I’ll explain the newly released border numbers, cite official statements, compare them to the December 2023 peak, show enforcement and seizure trends, and outline the practical effects on public safety and migration patterns.
New figures from U.S. Customs and Border Protection show a dramatic shift in border activity, with 8,943 apprehensions recorded for April 2026. That single-month total stands in stark contrast to the December 2023 surge when agents were logging hundreds of illegal crossings every hour. Those differences are not academic; they reflect a real change in who and what gets through the southwest border.
The Department of Homeland Security announced that the Border Patrol has gone twelve straight months without releasing an illegal immigrant into the country. That operational milestone coincides with southwest border crossings falling to levels not seen since the early 1990s. When enforcement is consistent, the numbers drop sharply and predictable flows become manageable for agents and communities alike.
“Twelve straight months of ZERO releases at the border.

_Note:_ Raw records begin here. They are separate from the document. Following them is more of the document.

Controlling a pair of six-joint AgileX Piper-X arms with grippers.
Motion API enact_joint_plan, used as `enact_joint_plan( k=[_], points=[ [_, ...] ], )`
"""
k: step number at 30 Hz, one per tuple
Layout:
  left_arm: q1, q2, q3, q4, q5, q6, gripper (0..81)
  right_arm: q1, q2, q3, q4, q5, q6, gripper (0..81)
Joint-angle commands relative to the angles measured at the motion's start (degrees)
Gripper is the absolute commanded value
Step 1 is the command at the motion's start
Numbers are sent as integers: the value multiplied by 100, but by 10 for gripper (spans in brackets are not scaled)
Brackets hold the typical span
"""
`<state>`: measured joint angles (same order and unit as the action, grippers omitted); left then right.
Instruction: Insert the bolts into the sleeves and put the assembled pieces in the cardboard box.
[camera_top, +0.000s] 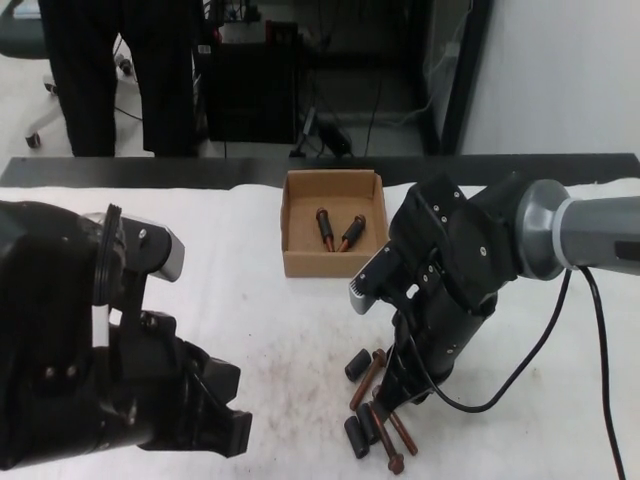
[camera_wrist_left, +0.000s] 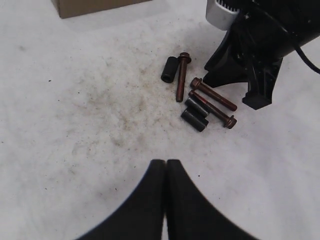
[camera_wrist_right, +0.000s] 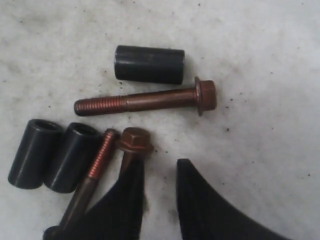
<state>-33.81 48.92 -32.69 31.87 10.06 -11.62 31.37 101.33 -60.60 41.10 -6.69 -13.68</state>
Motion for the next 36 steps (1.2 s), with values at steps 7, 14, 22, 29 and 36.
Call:
enact_joint_plan(
  k=[7,14,22,29,36],
  points=[
    [-26,-46,9,-132,-195,9,3,10,-15,-41,63,-358,228,228],
    [-26,-46,9,-132,-195,9,3,10,-15,-41,31,-358,226,228],
    [-26,-46,9,-132,-195,9,3,10,231,-41,15,-358,226,228],
    [-26,-46,9,-132,-214,9,3,10,363,-41,0,-239,215,228],
    [-26,-46,9,-132,-324,9,3,10,369,-41,-136,-204,215,228]
  ],
)
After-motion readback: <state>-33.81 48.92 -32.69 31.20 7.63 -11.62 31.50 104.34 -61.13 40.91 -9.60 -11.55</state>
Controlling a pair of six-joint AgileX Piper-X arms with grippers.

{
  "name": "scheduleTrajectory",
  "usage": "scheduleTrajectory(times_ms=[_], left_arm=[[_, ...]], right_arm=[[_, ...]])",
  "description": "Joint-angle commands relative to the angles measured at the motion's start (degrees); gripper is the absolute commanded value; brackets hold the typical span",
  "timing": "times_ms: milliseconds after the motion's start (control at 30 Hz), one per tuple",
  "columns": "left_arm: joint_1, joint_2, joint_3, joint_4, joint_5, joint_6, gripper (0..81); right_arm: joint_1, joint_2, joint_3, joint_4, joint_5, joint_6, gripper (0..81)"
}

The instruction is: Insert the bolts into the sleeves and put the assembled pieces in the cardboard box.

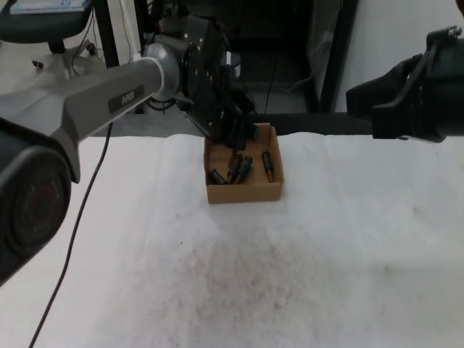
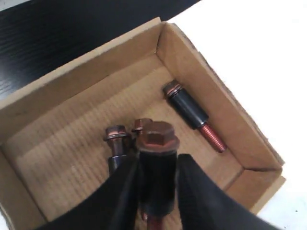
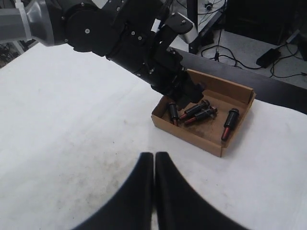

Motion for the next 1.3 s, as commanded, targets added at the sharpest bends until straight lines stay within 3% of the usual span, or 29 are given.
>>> scheduleTrajectory(times_ms=[0,67,133,300,400,533,833,967,1133,1267], left_arm=[[0.11,-0.97,-0.8,-0.41,0.86,-2.07,38.1],[0.15,-1.6,-0.87,0.26,0.32,-4.59,38.6],[0.36,-2.64,-0.87,0.97,-0.3,-5.57,33.6],[1.75,-7.48,-0.87,6.02,-0.76,-5.02,0.1],[2.24,-12.98,-0.67,14.81,-0.94,1.57,0.3],[1.54,-22.53,6.12,23.68,-5.32,10.01,0.2],[1.52,-59.51,51.52,3.12,-6.45,-2.49,0.2],[1.52,-79.48,68.53,-7.26,-12.92,-7.45,0.2],[1.52,-101.0,82.47,-10.35,-22.7,-9.1,0.2],[1.52,-113.72,90.51,-10.37,-24.24,-9.51,0.2]], right_arm=[[-0.17,-0.53,-0.26,0.28,0.24,0.13,0.8],[-0.17,-0.53,-0.26,0.86,0.24,0.13,0.8],[-0.17,-0.53,-0.26,1.97,0.72,0.13,0.8],[-0.17,-0.53,-0.26,4.46,5.28,0.13,0.8],[-0.17,-1.2,-0.26,4.44,12.85,0.13,0.8],[-0.44,-3.47,1.35,4.44,14.16,-0.01,0.8],[-0.91,-16.73,19.91,4.29,14.16,5.46,0.8],[-1.07,-24.07,26.51,3.58,14.16,5.22,0.8],[-1.07,-32.15,32.65,3.58,14.67,4.65,0.8],[-1.07,-35.62,36.45,3.58,14.67,7.01,0.8]])
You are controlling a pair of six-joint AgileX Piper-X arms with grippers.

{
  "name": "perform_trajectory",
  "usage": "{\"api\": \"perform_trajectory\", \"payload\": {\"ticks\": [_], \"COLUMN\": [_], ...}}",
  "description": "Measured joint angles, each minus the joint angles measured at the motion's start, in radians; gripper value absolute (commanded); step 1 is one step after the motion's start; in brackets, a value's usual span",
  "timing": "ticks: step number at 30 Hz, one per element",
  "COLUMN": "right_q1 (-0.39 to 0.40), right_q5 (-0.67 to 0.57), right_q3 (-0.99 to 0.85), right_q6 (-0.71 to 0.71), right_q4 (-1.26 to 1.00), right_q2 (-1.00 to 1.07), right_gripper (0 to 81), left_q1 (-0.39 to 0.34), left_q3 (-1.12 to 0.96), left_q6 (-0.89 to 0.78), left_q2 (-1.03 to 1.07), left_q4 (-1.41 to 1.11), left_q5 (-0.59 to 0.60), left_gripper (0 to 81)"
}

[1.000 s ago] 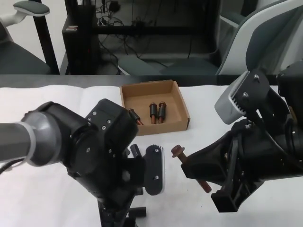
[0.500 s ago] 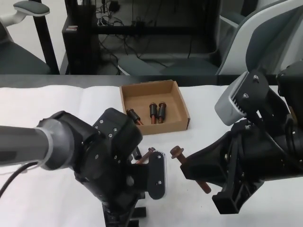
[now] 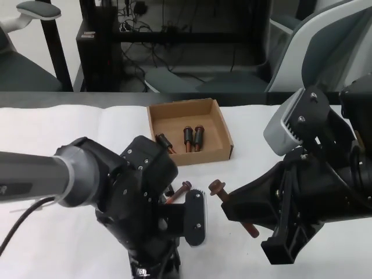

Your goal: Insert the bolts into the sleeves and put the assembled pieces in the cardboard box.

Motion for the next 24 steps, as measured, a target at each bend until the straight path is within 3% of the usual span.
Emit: {"api": "perform_trajectory", "payload": {"ticks": [11,14,24], "right_q1": [0.0,0.0,0.0], "right_q5": [0.0,0.0,0.006], "right_q3": [0.0,0.0,0.0], "right_q6": [0.0,0.012,0.089], "right_q4": [0.0,0.0,-0.002], "right_q2": [0.0,-0.006,-0.081], "right_gripper": [0.4,0.4,0.4], "left_q1": [-0.008,-0.006,-0.003], "left_q3": [-0.059,-0.057,0.055], "left_q6": [-0.009,-0.093,-0.366], "left_q2": [0.012,-0.007,-0.301], "left_q4": [0.077,0.117,0.062], "left_q5": [-0.167,-0.184,-0.042], "left_gripper": [1.7,1.7,1.7]}}
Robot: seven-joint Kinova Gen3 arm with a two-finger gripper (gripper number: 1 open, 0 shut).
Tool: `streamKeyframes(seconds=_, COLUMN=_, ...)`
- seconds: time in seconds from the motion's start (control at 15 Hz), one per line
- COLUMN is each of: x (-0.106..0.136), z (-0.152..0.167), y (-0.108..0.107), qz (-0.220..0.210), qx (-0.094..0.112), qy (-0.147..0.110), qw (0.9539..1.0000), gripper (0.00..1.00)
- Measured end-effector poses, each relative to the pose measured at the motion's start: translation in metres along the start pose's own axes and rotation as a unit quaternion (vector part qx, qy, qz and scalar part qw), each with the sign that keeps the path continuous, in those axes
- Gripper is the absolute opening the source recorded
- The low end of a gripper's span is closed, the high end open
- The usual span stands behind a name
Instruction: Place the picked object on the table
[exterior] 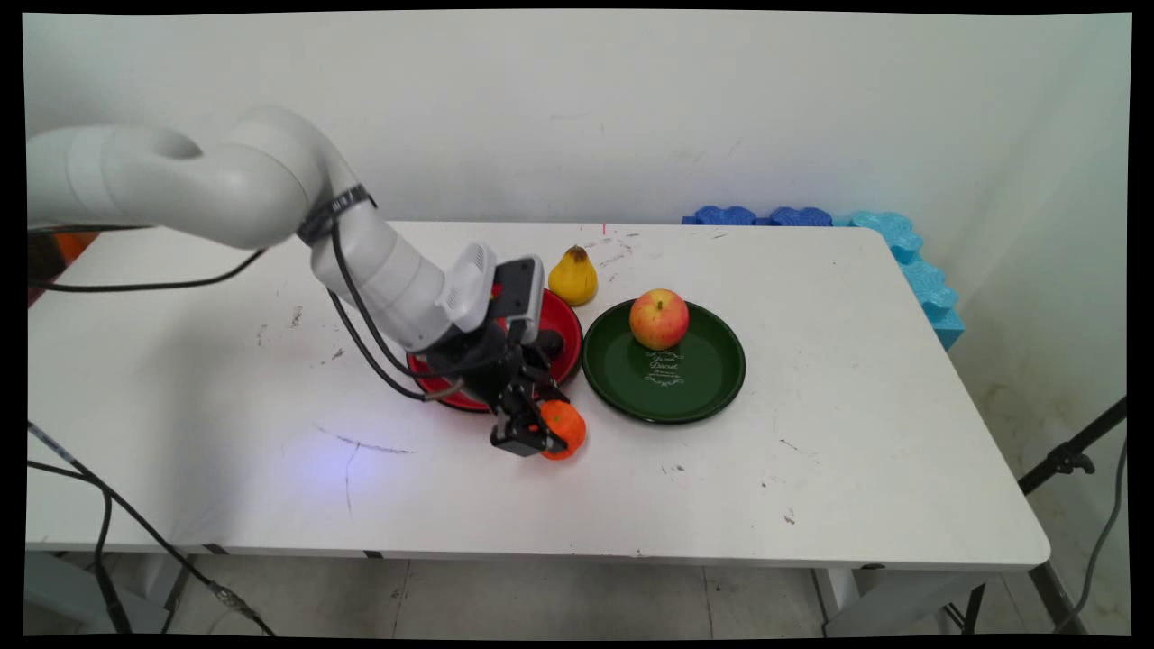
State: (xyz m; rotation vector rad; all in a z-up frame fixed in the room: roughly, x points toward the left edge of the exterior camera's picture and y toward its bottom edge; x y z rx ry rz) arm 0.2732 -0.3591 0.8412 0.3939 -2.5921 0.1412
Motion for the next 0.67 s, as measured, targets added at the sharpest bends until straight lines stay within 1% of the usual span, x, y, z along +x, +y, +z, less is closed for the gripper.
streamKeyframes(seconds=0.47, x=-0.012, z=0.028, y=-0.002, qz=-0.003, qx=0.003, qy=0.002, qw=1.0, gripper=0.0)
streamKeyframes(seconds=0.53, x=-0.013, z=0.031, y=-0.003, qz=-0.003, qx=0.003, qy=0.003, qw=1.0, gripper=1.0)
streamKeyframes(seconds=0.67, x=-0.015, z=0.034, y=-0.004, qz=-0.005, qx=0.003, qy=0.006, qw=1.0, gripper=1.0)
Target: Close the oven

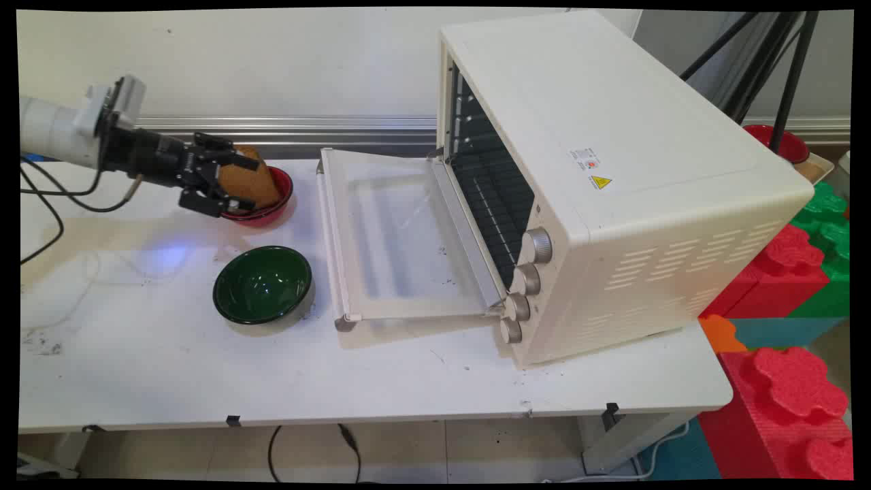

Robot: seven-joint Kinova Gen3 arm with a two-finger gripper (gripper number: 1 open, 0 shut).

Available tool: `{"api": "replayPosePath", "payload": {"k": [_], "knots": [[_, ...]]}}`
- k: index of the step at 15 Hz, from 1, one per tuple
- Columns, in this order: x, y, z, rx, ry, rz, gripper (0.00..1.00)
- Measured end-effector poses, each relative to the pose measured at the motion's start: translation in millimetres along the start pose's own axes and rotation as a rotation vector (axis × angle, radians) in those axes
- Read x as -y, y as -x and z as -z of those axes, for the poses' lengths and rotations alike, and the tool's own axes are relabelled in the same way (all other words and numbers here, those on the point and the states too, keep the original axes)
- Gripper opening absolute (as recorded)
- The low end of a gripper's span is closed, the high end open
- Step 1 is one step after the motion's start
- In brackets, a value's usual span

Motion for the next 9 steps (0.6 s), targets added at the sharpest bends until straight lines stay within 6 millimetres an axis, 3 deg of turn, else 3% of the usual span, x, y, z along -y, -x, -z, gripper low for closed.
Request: {"api": "replayPosePath", "payload": {"k": [9], "knots": [[4.5, 8.9, -63.7, 0.049, 0.015, 0.087, 1.00]]}}
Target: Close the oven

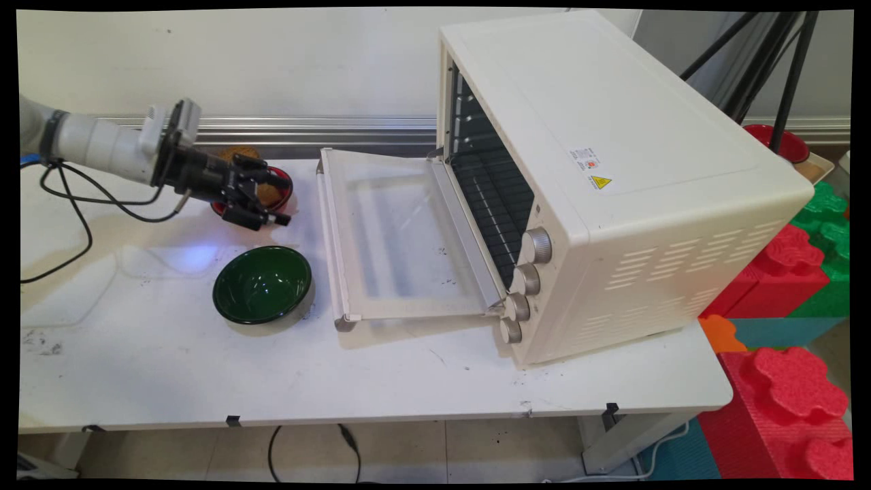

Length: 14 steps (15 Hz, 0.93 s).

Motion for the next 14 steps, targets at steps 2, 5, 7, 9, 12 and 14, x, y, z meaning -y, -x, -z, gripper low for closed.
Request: {"api": "replayPosePath", "payload": {"k": [2, 5, 7, 9, 12, 14], "knots": [[-0.8, 3.6, -11.7, 0.021, 0.007, 0.001, 1.00], [-1.4, 4.3, -24.6, 0.034, 0.013, 0.002, 1.00], [-1.3, 3.3, -30.7, 0.034, 0.015, 0.002, 0.00], [-1.1, 1.8, -36.4, 0.034, 0.017, -0.001, 0.00], [-2.9, 0.2, -46.0, 0.035, 0.027, -0.014, 0.00], [-4.6, -1.4, -50.8, 0.027, 0.031, -0.031, 0.00]]}}
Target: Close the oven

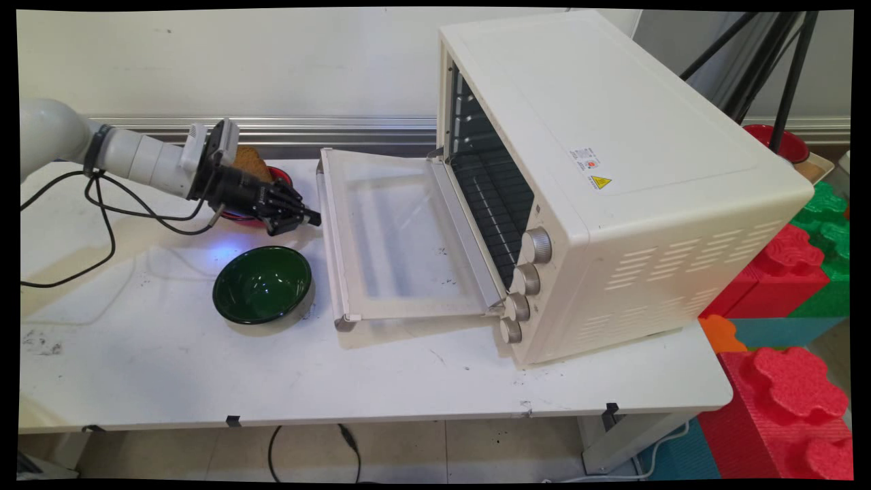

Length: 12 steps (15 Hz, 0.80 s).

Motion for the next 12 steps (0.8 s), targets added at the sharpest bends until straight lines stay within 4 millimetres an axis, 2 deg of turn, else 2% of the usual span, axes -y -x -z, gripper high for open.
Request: {"api": "replayPosePath", "payload": {"k": [4, 9, 12], "knots": [[-0.6, -4.1, -3.6, -0.041, -0.007, -0.049, 0.00], [3.0, -10.4, 2.2, -0.115, -0.029, -0.072, 0.00], [4.8, -21.0, 10.5, -0.187, -0.044, -0.083, 0.00]]}}
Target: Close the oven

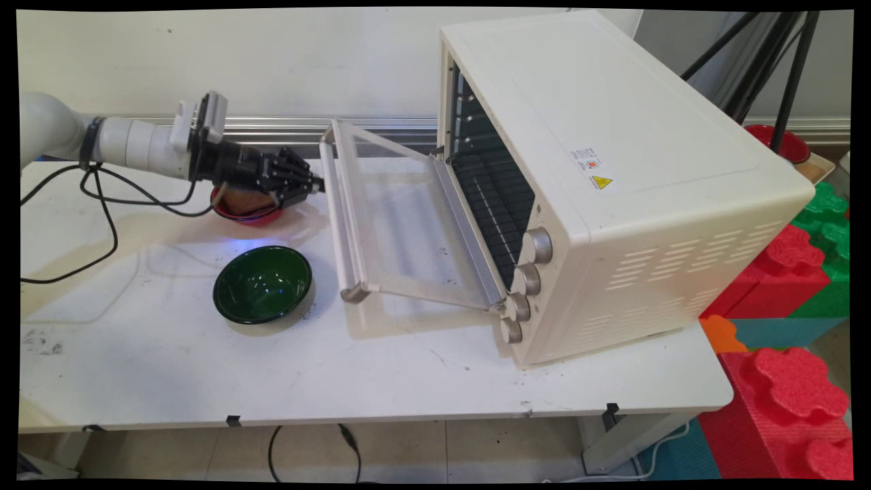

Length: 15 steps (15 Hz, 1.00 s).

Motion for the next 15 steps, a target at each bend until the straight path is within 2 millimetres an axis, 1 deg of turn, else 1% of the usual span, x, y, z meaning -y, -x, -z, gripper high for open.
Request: {"api": "replayPosePath", "payload": {"k": [7, 13, 15], "knots": [[8.7, -29.7, 2.9, -0.107, -0.029, -0.007, 0.00], [24.3, -73.4, -13.0, -0.199, -0.053, 0.022, 0.00], [27.6, -82.4, -17.0, -0.215, -0.056, 0.029, 0.00]]}}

Under President Donald Trump’s leadership, we are delivering the most secure border in American history,” DHS Secretary Markwayne Mullin said. “The days of catch and release are over.”
CBP reported that April’s southwest border apprehensions represent roughly a 94 percent decline from Biden-era monthly averages and a 96 percent drop from the December 2023 peak. To put that in context, at the height of the prior administration’s surge, agents were processing migrants at a pace where the same number of encounters that took Border Patrol an entire month in April 2026 would have been handled in about a day. That scale of difference alters enforcement priorities and resource allocation immediately.
“The U.S. Border Patrol released zero illegal aliens into our country again this month, unlike April 2024 when more than 68,000 were released under President Biden,” said CBP Commissioner Rodney Scott. “Every minute of every day President Trump’s border security policies are making every American safer.”
Lower crossings allow officers to shift attention away from mass intake toward interception of contraband and targeted threats. Nationwide seizures of cocaine, heroin, methamphetamine, marijuana, and fentanyl rose by 60 percent compared to April 2024, with heroin seizures jumping 73 percent from March and methamphetamine increasing 63 percent. CBP reported seizing 463 pounds of fentanyl in April, an amount described by officials as potentially lethal to millions of people if distributed in communities.
Fiscal and trade enforcement also continued: CBP processed $312 billion in imports during April and identified $21.6 billion in duties for collection. That shows the agency’s reach extends beyond the line on the ground; securing ports and enforcing trade laws is part of the same mission to protect American economic and public safety interests. Fewer unauthorized crossings make it easier to concentrate on goods and people that pose real risks.
Officials framed these results as proof that policy, not inevitability, drove the earlier crisis. The argument is that when leadership prioritizes strict enforcement and denies routine releases, migration patterns respond. The administration points to persistent reductions in daily crossings and a streak of months with single-digit thousands of apprehensions as evidence that decisive action produced those outcomes.
Opponents had argued that fixing the border required sweeping legislation or that regional migration drivers were beyond a president’s control. The counterargument from current officials is that a combination of policy changes, operational measures, and sustained management of entry points produced measurable results in a relatively short time. That claim rests on month-to-month comparisons and the sustained absence of catch-and-release practices.
Beyond policy debate, the practical effects are being tallied in law enforcement metrics and community safety indicators. Increased seizures of fentanyl and other hard drugs mean fewer dangerous shipments making it into circulation, while lower overall crossings reduce the immediate volume that Border Patrol must process. For policymakers and the public, those shifts translate into altered priorities for funding and enforcement strategy going forward.
Editor’s Note: Thanks to President Trump, illegal immigration into our great country has virtually stopped. Despite the radical left’s lies, new legislation wasn’t needed to secure our border, just a new president.